The foothill area of the province of Modena is rich in alluvial and marine sediments that give the soil permeability and a rich presence of mineral salts. The subcontinental climate characterized by humid, cold winters and hot, muggy summers ensures that the grapes harvested in September possess perfect characteristics for the blending of our vinegar.
GUBERTINI VINEGAR
REPRESENTS THE CULMINATION OF A COMPLEX PROCESS MADE OF TERRITORY, HISTORY, AND MASTERFUL INTERPRETATION BY THE MASTER VINEGAR MAKER
THE BOILING
The management of alcoholic fermentation is strictly natural with a secret process that belongs to our vinegar cellar and is passed down each generation to obtain a final product with the best alcohol concentration for perfect acetification.
THE FERMENTATION
The “boiling” phase occurs over a slow fire for several days to not compromise the correct concentration of sugars and create the perfect environment for the fermentation phase.
THE MOTHER OF ALL BARRELS
The feeding of the “Abbesses” (large wooden barrels that constitute the first step for the transfer phase) occurs with small quantities of fermented must to maintain optimal acidity levels. The result is a young vinegar that contains all the essential nutrients to feed the batteries during transfers.

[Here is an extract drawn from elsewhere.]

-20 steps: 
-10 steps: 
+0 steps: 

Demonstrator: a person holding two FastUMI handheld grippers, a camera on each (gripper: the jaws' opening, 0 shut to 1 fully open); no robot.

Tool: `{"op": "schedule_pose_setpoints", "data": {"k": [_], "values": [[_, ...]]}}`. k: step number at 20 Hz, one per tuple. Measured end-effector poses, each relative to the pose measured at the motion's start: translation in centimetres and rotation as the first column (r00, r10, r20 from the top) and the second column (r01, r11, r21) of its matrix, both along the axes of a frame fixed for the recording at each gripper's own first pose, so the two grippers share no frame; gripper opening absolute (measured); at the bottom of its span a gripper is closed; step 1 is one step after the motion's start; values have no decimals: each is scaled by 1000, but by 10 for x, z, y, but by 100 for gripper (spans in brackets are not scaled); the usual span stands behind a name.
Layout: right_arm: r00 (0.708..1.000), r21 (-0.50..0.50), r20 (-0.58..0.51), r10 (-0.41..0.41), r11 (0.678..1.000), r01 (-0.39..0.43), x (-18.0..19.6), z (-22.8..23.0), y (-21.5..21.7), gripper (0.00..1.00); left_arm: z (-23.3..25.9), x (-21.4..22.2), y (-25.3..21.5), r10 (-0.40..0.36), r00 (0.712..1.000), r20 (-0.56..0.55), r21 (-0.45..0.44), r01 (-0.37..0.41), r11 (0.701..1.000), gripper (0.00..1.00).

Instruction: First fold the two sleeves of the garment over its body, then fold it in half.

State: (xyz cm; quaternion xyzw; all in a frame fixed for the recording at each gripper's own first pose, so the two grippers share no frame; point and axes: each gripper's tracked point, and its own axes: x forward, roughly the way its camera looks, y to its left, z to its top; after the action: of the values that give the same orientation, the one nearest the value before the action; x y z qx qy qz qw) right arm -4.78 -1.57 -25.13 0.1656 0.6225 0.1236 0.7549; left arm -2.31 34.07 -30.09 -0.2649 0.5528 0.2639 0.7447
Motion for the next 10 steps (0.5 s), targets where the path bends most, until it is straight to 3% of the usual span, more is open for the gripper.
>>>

THE SPIRIT OF A GREAT VINEGAR IS BORN FROM THE MASTERY OF CONTROLS
After a meticulous analysis of all the barrels where acidity and density data are recorded, the data will be used to make the necessary corrections to obtain a perfect product. This precision work is carried out respecting biodiversity, increasingly giving space to the principles of biodynamics. At the final sampling, before bottling, a visual test will be conducted with the flask and the palate of the master vinegar maker who will decide if the product has met all quality standards. Gubertini vinegar never compromises, even at the cost of not bottling a vintage if it does not fully respect the creative ideal.
WOODY NOTES
One of the characteristics of our vinegar is the diversity of woods present in the aging phases of the batteries. Each of these woods imparts to the balsamic during the long rest a harmony of flavors that give our balsamics an extraordinarily deep and prolonged sensory breadth.
JUNIPER
Imparts to the balsamic a pronounced aroma and flavor of juniper berries.
MULBERRY
Facilitates the evaporation and concentration of the balsamic.
CHERRY
Imparts an unmistakable essence of ripe fruit to the final product.
ASH
Accelerates the acetification of the alcohol present in young balsamic.
ACACIA
Used to maintain acidity, therefore it is predominantly used in the larger barrels of the batteries.
CHESTNUT
Imparts tannin to the balsamic, giving it an amber color.
OAK
It is a hard, time-resistant wood, neutral and suitable for preserving balsamic without altering it.